Setengah jam kemudian, Yue Bai membawa He Buyan ke lintasan balap klub di pinggiran lingkar keempat kota.
Di Kota Jincheng, kawasan lingkar keempat pun sudah tergolong wilayah yang sangat mahal.
Tapi sekelompok anak orang kaya itu memang nekat, justru membangun klub di sana.
Jangan salah, fasilitas di dalamnya kelas satu, rutin mengadakan lomba, suasananya pun cukup profesional.
Suara motor perlahan mereda, Yue Bai memarkirkan motornya, lalu melepas helm.
“Kak Yue, kami sudah dengar, kau katanya diganggu orang di sekolah, siapa yang berani macam-macam sama kau? Bilang saja, biar kami urus!”
Di depan Yue Bai, sekelompok pemuda seusia mengelilingi sebuah Ferrari edisi terbatas, menyapa sambil bercanda ketika melihatnya.
Yue Bai tersenyum tipis, bersandar malas di badan motor, “Mana mungkin, apa aku tampak seperti orang yang mudah diganggu begitu saja?”
“Itu juga benar. Kak Yue mana pernah dirugikan?” seseorang tertawa, menangkap helm yang dilempar Yue Bai, lalu menyerahkannya pada temannya.
He Buyan berdiri di samping Yue Bai, entah memikirkan apa hingga melamun.
“Siapa dia?” seseorang akhirnya memperhatikannya, matanya sempat terbelalak kagum, lalu menunjuk ke arahnya dan bertanya pada Yue Bai, “Lumayan ganteng juga, pacar barumu kah, Kak Yue?”

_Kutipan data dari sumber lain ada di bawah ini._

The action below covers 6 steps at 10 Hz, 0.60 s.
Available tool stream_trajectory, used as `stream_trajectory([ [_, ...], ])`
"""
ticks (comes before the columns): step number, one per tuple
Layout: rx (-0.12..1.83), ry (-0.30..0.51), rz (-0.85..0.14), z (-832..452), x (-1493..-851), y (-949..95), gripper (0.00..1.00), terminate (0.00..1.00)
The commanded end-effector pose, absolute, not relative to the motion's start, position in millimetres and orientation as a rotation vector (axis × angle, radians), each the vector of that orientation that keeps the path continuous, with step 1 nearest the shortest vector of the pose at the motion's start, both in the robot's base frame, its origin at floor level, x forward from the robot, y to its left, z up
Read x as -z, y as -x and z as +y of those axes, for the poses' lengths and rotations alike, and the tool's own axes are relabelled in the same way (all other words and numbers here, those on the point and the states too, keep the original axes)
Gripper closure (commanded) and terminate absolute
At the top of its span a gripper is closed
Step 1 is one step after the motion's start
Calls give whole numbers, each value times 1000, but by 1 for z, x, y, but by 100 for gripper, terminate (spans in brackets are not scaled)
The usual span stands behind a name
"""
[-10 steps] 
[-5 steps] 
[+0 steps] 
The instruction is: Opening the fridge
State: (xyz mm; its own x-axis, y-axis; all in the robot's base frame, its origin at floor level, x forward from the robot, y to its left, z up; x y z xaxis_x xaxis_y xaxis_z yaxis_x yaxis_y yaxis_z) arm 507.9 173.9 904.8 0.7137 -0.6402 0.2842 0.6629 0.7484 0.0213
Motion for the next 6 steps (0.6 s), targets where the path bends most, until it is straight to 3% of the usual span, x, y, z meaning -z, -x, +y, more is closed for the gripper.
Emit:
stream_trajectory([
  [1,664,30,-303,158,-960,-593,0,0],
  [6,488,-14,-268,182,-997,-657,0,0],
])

Suasana jadi ramai, semua menggoda Yue Bai agar memperkenalkan He Buyan pada mereka.
“Eh, cuma teman sebangkuku. Waktu pelajaran tadi aku buat salah, terus dia ikut kena. Aku jadi merasa nggak enak.”
Yue Bai tak menggubris mereka, malah sibuk mengenakan baju balap, menjawab tanpa beban.

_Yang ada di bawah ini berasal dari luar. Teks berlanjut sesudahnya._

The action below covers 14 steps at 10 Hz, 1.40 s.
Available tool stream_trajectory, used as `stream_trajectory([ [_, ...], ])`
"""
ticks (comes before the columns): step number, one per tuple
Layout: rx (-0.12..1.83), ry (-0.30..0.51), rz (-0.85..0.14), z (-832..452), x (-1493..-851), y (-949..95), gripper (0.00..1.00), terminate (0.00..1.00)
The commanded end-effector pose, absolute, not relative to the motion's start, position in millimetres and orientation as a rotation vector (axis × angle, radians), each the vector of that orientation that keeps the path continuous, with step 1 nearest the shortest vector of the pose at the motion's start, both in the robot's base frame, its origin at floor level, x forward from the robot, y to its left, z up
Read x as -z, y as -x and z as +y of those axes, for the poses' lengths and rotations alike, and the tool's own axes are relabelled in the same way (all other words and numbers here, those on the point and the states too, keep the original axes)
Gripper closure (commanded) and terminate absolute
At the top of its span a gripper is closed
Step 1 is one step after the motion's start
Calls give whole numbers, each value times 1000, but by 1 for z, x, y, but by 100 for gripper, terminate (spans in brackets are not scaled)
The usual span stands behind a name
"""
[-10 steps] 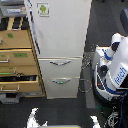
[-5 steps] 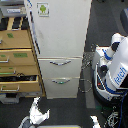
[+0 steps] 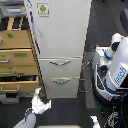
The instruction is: Opening the fridge
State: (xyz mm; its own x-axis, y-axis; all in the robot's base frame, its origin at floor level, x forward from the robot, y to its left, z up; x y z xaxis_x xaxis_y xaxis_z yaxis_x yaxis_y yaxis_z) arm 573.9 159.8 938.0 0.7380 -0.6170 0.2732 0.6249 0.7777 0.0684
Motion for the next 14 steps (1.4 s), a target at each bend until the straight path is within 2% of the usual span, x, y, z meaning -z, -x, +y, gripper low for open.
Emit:
stream_trajectory([
  [1,457,-16,-269,187,-1004,-667,0,0],
  [7,293,44,-226,184,-1028,-751,0,0],
  [12,242,3,-233,204,-1053,-788,0,0],
  [14,229,-47,-225,221,-1060,-807,0,0],
])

Wajahnya memang punya kecantikan garang, kini ditambah setelan balap bergaya dingin, penampilannya jadi luar biasa memesona sekaligus menggoda.
Sekitar pun mulai tenang, semua bersiap-siap untuk lomba.

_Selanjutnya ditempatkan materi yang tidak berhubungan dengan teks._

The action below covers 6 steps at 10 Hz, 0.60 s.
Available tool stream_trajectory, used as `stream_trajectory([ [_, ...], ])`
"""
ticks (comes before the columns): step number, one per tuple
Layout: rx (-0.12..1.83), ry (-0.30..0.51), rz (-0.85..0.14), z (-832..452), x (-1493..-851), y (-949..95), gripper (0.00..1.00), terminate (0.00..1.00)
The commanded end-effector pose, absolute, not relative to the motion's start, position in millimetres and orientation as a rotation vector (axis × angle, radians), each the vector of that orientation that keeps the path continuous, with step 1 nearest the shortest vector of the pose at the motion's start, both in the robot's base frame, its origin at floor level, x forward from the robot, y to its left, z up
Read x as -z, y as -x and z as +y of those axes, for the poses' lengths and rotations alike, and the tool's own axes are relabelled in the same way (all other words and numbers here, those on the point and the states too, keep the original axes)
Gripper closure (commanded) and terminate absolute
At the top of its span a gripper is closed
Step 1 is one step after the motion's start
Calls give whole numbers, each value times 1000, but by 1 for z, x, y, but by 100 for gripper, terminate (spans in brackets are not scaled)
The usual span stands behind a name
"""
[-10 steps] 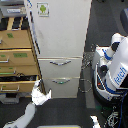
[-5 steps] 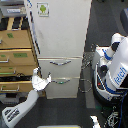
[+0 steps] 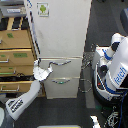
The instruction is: Opening the fridge
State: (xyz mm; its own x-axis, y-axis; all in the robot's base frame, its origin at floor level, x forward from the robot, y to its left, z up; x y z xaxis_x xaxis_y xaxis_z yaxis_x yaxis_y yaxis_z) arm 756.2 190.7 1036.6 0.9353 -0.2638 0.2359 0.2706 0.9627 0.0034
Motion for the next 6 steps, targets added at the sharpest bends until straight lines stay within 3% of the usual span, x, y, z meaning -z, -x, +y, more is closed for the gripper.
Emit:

“Kak Yue, aturan lama seperti biasa?”
Setelah lintasan dibersihkan, seorang pemuda sebaya mendekat, sebatang rokok terselip di bibirnya, sambil tersenyum ia menyerahkan seikat kunci.
Aturan lama, mengelilingi lintasan lima putaran, siapa duluan dia pemenangnya.
Karena murni hiburan, semua orang juga berduit, hadiahnya pun sederhana: siapa juara, dapat boneka.
“Yang ini?” Yue Bai melirik ke arah sebuah mobil sport ramping di kejauhan, mengangkat alis, “Punyamu?”
Pemuda itu tak bisa menahan diri, wajahnya penuh kebanggaan, “Baru saja aku bawa pulang dari luar negeri. Belum sempat dipasang plat nomor. Gimana, keren kan?”
Ekspresi Yue Bai tetap santai, satu kaki menginjak kap mobil, lalu mengikat tali sepatunya dengan tenang. “Boleh aku pinjam buat ikat tali sepatu, nggak masalah, kan?”
Pemuda itu: “...Mobilku ini harganya miliaran, kau malah buat alas ngikat sepatu?”